From: David A Gabel, ENN
Published July 29, 2010 10:23 AM

Health Risks at the Beach

Just when you thought it was safe to go in the water... Sharks can be scary to encounter when swimming in the ocean. But they are not the most dangerous threat one can face at the beach. A new study from the University of Miami suggests that microbes in the water should be of much greater concern, especially in warmer waters. The team found that swimmers at sub-tropical beaches face an increased risk of illness.


The research program is called B.E.A.C.H.E.S., which stands for Beach Environmental Assessment and Characterization Human Exposure Study. BEACHES enlisted 1,300 South Florida beach-goers to participate in the study. The group was split between those that go in the water and those who do not. Several days after the experiment, the researchers followed up on both the wet and dry group to see about their health status.

"We found that when swimming in sub-tropical beach areas with no known pollution or contamination from sewage or runoff, you still have a chance of being exposed to the kind of microbes that can make you sick," said Dr. Lora Fleming, co-director of the Center for Oceans and Human Health (OHH) and Professor of Epidemiology at the University of Miami. "This information is especially important to take into account for children and the elderly, or if you have a compromised immune system and are planning a beach outing."

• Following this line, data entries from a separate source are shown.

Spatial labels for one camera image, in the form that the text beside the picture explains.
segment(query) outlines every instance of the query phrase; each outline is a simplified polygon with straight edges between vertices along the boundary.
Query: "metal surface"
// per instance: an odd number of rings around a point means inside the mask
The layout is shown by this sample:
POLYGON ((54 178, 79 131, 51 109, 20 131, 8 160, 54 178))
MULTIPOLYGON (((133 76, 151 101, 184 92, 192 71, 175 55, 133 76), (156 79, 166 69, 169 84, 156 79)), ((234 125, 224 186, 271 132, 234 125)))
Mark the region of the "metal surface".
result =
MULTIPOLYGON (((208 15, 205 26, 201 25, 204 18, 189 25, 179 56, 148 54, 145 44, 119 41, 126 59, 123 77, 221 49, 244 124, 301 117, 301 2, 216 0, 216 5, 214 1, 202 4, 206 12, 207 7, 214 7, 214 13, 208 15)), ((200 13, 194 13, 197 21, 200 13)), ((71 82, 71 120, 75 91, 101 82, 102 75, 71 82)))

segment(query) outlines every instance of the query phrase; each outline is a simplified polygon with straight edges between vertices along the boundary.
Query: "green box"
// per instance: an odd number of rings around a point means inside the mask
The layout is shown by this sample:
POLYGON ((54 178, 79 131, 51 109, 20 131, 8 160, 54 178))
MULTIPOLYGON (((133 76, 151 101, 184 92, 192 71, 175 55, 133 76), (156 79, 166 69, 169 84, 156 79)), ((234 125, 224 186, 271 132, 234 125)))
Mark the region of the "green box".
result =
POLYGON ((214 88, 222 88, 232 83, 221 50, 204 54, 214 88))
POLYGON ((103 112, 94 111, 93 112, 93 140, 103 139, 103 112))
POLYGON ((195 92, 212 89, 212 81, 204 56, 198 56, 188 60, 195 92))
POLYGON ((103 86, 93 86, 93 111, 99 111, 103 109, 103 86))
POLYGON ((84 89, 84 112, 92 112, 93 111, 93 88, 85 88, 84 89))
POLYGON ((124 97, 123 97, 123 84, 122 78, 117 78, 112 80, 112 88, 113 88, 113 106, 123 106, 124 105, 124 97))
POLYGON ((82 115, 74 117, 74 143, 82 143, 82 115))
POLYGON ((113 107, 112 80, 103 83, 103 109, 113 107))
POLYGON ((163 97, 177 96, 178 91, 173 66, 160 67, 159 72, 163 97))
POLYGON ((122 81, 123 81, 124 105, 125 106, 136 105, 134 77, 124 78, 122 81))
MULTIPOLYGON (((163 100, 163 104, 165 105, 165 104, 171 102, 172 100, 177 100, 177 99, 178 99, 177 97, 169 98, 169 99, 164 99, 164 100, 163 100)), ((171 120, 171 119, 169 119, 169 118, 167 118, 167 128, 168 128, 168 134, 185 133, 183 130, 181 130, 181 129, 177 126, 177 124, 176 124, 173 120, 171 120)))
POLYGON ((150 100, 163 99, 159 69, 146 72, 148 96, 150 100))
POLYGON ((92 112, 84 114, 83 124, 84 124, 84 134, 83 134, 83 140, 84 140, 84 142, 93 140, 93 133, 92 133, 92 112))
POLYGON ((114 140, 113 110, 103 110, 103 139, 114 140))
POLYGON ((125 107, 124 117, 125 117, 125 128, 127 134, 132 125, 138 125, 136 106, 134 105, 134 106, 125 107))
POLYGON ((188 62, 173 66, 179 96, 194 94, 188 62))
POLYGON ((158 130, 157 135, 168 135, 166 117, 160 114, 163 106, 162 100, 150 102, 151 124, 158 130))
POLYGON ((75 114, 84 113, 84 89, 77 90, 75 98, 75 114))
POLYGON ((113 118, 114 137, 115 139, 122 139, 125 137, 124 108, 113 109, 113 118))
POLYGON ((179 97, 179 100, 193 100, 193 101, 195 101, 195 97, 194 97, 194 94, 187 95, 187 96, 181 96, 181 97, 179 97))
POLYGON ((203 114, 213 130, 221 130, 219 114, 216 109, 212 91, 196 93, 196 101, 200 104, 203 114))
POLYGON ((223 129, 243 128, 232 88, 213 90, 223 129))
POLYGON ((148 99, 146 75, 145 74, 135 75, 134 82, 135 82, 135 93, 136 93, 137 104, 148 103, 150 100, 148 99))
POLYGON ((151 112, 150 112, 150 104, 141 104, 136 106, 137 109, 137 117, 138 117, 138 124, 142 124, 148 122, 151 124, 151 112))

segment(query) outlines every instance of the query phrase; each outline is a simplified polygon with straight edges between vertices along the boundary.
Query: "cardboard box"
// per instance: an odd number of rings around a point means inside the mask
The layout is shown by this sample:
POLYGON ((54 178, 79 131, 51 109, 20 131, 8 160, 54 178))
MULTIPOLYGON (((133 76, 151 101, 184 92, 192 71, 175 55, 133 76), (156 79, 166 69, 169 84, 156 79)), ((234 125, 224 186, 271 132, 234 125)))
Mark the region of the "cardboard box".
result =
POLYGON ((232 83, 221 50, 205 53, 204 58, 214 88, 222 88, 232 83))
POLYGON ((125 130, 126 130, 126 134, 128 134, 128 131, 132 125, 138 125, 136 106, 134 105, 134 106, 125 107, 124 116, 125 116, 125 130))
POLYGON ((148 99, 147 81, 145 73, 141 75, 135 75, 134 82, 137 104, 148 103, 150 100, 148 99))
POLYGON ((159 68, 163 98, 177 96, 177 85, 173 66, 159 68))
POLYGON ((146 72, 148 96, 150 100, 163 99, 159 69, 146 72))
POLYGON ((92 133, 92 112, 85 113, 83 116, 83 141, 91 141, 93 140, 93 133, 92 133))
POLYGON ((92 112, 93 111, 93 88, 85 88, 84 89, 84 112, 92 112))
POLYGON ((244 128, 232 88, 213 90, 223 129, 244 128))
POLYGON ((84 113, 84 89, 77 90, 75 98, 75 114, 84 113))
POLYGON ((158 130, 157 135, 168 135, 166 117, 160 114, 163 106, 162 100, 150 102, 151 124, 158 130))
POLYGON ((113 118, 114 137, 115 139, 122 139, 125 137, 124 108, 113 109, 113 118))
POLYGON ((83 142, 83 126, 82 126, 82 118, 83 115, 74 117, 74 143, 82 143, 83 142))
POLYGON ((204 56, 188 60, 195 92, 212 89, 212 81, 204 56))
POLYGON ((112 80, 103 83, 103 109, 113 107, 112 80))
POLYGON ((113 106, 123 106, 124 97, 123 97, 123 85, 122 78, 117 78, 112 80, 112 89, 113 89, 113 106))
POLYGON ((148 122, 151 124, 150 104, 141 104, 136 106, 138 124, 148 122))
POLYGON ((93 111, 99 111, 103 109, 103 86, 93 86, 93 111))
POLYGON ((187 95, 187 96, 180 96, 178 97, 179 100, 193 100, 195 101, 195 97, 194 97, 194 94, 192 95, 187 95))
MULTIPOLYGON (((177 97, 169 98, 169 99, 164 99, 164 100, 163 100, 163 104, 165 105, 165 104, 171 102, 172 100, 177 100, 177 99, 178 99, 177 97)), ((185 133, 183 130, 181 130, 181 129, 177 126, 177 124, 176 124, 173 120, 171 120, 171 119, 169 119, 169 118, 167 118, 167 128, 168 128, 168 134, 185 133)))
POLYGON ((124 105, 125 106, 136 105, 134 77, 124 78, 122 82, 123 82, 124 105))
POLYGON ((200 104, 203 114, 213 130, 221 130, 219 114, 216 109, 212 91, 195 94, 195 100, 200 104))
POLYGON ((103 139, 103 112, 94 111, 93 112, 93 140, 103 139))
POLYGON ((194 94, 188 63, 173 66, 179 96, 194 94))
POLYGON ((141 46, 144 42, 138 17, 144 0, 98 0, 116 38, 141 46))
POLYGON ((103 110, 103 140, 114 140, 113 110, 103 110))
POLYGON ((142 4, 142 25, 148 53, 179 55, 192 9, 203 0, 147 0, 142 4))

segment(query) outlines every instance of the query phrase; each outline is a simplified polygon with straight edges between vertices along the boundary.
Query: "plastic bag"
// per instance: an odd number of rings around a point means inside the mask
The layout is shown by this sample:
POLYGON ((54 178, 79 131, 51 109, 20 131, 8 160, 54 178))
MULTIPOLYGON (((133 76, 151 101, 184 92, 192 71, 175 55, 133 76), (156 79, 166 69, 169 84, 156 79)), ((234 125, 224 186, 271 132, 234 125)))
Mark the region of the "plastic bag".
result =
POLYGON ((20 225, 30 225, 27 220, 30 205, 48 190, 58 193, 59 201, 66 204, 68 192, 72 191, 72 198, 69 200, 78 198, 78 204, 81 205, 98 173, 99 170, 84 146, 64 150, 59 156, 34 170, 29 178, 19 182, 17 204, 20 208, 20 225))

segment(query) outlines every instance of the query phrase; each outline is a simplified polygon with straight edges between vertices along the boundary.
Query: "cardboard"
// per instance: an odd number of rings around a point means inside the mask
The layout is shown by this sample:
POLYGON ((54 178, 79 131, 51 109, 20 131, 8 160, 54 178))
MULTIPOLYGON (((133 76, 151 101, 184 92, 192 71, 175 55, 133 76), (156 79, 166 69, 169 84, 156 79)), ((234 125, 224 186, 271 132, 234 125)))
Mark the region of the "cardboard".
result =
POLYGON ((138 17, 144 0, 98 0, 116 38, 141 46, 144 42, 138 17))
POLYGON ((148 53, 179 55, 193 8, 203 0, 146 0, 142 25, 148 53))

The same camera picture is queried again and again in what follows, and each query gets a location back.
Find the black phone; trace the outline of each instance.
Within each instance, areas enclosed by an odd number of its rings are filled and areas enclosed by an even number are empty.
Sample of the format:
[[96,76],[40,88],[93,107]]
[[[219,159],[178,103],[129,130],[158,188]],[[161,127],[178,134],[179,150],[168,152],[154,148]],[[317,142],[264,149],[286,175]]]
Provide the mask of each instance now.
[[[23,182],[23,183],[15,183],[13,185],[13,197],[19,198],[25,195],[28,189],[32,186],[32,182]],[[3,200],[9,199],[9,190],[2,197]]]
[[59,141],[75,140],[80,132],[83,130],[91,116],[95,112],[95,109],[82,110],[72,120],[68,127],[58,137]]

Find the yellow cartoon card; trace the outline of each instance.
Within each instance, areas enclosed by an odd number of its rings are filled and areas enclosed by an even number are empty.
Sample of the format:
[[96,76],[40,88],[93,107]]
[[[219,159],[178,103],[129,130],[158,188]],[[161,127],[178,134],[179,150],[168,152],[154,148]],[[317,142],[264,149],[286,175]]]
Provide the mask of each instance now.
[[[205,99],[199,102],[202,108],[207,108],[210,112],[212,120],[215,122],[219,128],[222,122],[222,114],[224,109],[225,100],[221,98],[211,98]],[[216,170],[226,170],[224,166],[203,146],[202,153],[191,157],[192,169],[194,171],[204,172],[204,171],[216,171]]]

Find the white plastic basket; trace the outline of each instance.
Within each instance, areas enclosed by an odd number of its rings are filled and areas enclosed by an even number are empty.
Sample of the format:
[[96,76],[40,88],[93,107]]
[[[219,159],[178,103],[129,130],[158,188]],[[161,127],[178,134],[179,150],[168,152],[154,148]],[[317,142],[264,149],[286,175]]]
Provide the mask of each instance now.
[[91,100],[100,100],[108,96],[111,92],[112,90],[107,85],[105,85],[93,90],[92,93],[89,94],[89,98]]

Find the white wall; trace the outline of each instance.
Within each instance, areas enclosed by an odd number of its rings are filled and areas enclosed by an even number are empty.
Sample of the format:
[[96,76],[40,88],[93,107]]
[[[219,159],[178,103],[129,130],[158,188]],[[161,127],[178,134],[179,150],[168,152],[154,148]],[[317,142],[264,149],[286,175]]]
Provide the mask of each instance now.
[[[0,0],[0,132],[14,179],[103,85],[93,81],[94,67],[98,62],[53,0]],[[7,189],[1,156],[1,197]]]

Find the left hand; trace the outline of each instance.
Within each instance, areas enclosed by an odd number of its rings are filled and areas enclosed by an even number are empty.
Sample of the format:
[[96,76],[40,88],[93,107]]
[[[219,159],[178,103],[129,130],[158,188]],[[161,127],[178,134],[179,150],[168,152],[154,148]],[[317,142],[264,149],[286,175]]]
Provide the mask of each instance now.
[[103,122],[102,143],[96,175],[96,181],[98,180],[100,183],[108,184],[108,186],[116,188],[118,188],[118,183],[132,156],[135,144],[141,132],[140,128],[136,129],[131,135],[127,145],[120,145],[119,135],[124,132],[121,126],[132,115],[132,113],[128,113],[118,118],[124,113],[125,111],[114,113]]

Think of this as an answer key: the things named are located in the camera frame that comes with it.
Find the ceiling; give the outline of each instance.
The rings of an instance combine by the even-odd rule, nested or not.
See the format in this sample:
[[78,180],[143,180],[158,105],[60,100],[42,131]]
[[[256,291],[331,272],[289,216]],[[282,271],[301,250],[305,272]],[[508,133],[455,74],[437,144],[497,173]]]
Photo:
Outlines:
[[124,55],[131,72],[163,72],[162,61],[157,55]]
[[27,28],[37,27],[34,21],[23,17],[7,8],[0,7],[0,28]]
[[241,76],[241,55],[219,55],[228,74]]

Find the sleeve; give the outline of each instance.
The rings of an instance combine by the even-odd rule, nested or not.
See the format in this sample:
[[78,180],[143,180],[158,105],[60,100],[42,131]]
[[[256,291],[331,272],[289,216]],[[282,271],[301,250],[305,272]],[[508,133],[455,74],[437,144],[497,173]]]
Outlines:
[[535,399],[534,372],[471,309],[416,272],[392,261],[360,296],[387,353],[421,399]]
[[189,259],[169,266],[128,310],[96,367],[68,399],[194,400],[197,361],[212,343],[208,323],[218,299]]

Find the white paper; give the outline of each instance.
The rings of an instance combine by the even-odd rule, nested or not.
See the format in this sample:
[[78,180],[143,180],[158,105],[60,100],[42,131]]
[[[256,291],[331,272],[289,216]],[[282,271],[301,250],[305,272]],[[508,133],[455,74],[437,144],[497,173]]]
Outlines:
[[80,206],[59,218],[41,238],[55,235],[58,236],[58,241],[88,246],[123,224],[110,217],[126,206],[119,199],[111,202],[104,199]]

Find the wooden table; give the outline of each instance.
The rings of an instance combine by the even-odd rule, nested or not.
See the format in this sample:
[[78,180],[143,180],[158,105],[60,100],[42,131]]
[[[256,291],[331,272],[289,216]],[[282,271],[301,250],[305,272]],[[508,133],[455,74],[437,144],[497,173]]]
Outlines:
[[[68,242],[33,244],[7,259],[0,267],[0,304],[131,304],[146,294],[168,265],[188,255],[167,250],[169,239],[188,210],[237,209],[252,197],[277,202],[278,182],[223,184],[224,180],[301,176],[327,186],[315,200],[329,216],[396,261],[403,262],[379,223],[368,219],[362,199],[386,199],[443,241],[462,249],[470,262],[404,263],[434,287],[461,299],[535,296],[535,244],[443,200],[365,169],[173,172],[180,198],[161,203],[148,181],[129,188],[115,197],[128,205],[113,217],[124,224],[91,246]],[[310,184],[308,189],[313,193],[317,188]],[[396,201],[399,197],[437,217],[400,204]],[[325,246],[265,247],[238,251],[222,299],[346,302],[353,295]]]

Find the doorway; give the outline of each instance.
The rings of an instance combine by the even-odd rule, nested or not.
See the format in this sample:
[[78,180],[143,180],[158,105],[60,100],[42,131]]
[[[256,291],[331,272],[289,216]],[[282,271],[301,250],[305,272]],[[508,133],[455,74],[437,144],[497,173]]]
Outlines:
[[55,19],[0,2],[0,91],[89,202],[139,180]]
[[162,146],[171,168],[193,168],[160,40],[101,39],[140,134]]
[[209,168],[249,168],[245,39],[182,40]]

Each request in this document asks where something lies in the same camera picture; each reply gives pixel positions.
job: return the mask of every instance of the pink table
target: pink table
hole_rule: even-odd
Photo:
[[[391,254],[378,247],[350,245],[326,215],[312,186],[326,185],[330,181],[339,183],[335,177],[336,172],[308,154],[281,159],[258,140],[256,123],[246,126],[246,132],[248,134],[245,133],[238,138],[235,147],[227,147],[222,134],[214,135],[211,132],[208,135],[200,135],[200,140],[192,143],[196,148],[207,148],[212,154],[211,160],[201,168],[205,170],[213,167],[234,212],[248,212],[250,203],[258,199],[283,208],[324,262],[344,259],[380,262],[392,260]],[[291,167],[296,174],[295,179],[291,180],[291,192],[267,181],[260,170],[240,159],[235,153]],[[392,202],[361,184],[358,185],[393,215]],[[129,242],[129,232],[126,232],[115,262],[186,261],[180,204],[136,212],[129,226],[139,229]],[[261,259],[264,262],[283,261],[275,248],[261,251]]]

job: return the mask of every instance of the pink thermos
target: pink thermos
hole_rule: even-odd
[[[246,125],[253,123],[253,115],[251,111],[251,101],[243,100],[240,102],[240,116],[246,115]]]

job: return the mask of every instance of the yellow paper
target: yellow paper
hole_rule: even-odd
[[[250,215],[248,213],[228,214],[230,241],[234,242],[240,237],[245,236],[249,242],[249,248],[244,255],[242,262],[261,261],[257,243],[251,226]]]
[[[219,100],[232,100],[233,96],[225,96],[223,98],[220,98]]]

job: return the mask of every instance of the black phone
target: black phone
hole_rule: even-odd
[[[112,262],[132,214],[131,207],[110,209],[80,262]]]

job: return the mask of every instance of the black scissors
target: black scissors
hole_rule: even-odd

Ocean swimmers are typically more concerned with getting stung by a jellyfish, stepping on something sharp, or the occasional tar ball. Having to be concerned with microbes may seem like too much. However, the numbers from the study do not lie.

The wet group was 1.76 times more likely to have some kind of gastrointestinal sickness. They were also 4.46 times more likely to report having a fever or respiratory illness. Plus the wet group was six times more likely to report a skin illness.

The microbes which caused these disorders were not linked to human-based sewage or runoff, but rather from natural environmental factors. Their prevalence can be linked to sunlight, rainfall, wave and current conditions, and above all, water temperature.

The researchers have made the following recommendations for beach-goers:
- Avoid getting sea water in your mouth
- Avoid swimming when sick or with open wounds
- Shower before and after swimming in the water
- Wash hands thoroughly before eating
- Bring kids to the restroom frequently while at the beach

This article is not meant to discourage anybody from swimming in the ocean and having a good time. Most beach-goers do not report any sickness at all from their swimming activities. However, it is important to remember that illness-causing microbes can exist in the salt waters of the ocean, and humans can be susceptible to them. Taking these minimum precautions will help ensure a more enjoyable experience at the beach.